Let's face it, we've all heard it, we all know the story. Do we care? Eventually we just flippantly refer to it in passing without reverence without caring.

"For I know the plans I have for you," declares the LORD, "plans to prosper you and not to harm you, plans to give you hope and a future." Jeremiah 29:11.

"But seek first his kingdom and his righteousness, and all these things will be given to you as well." Matthew 6:33

These contain amazing promises! But to the church frequenter, they are yesterday’s news.
Don't let constant exposure dull your sensitivity!

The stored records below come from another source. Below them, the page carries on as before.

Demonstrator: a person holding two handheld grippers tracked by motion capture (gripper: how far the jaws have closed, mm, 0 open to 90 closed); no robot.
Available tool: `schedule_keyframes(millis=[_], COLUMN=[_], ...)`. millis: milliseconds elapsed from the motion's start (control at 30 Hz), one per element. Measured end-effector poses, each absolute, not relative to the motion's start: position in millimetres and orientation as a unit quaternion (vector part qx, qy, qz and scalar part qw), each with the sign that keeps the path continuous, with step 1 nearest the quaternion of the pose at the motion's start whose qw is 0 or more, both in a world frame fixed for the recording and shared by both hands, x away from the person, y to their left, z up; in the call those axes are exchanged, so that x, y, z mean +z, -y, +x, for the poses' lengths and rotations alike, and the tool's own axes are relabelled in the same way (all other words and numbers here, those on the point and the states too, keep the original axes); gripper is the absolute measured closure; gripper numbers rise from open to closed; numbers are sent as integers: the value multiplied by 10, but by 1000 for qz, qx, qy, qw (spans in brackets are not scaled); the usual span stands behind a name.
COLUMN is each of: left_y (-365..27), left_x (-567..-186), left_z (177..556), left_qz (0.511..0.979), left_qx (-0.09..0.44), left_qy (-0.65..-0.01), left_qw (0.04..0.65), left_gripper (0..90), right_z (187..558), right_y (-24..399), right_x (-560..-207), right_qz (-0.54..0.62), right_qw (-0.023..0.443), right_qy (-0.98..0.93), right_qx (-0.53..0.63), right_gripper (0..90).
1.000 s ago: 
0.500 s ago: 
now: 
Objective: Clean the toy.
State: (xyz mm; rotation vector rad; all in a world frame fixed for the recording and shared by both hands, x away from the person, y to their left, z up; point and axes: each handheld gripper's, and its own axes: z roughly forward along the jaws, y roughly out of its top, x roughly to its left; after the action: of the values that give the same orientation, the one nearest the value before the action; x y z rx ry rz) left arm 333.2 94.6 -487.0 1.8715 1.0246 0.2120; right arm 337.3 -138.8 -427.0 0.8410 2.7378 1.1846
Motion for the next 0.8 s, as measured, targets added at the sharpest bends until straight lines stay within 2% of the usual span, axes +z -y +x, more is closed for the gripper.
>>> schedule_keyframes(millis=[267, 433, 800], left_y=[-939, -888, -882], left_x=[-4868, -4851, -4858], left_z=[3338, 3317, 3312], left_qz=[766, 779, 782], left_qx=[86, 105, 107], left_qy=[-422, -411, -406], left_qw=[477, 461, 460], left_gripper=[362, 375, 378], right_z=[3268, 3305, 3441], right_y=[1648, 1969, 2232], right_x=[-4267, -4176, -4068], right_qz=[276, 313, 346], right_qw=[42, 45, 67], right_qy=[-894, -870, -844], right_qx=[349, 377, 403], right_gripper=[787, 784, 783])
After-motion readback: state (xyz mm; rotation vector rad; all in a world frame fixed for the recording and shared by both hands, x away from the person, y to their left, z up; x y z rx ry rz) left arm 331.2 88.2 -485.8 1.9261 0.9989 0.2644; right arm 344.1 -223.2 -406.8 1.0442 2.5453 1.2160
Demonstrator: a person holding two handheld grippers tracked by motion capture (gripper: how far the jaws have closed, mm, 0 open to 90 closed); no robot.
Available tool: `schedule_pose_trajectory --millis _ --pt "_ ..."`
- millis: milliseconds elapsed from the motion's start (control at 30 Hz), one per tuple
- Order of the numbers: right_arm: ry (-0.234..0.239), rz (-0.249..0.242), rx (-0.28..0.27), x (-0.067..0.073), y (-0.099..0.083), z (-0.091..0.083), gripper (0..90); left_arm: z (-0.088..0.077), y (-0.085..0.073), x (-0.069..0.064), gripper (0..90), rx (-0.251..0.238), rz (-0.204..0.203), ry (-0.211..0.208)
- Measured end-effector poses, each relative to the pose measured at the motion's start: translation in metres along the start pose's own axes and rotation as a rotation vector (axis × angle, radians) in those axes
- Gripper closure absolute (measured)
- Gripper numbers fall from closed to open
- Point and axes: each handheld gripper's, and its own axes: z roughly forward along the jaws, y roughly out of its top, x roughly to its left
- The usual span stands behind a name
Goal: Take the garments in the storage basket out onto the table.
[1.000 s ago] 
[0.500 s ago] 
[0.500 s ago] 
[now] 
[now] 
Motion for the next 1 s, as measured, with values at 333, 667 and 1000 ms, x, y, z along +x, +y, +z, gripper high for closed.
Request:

We try to dull the pain. We desensitize ourselves on purpose. We want to protect ourselves, but as we block the pain we block the fullness of joy. We want that control and to understand it on our own. By being so together and in control, we've lost our ability to be amazed, because we know things powerful enough to amaze us are powerful enough to devastate us. Walking with God does not stop at salvation. God is constantly revealing Himself through His Word. There's more to God and life than words on page. Those Words contain power! But we have become so accustom to them, they no longer charge or inspire.
Do not conform any longer to the pattern of this world, but be transformed by the renewing of your mind. Then you will be able to test and approve what God's will is—his good, pleasing and perfect will. Romans 12:2

We need to be refreshed. To look at something from a fresh perspective.

Consider the following:
A diamond or precious gem is highly valued and praised, in all its multifaceted wonder. If you look at a diamond from a different angle the picture changes, but the diamond doesn't. That's what truth is like. That's what God is like. We're used to the view from where we are, but when we see something new it shakes us. We feel cheated, that God isn't who He said He was, but He didn't change-we did. And we got to see more of His majesty.

What we need are fresh renewed eyes. The treasure was there all along but over time we took it for granted. What was once a fascinating novelty we greatly prized is now a cheesy yard sale item. It makes me mad that so much is disregarded on account of cliché. Can we judge something based on its content rather than the extent to which it used?

You see, in dismissing the phrase, we dismiss the idea behind it. Once again we've judged a book by its cover.

My prayer is that we get a refreshing and renewing of our minds to appreciate those ideas, beliefs, people, and blessings so we can experience the full impact.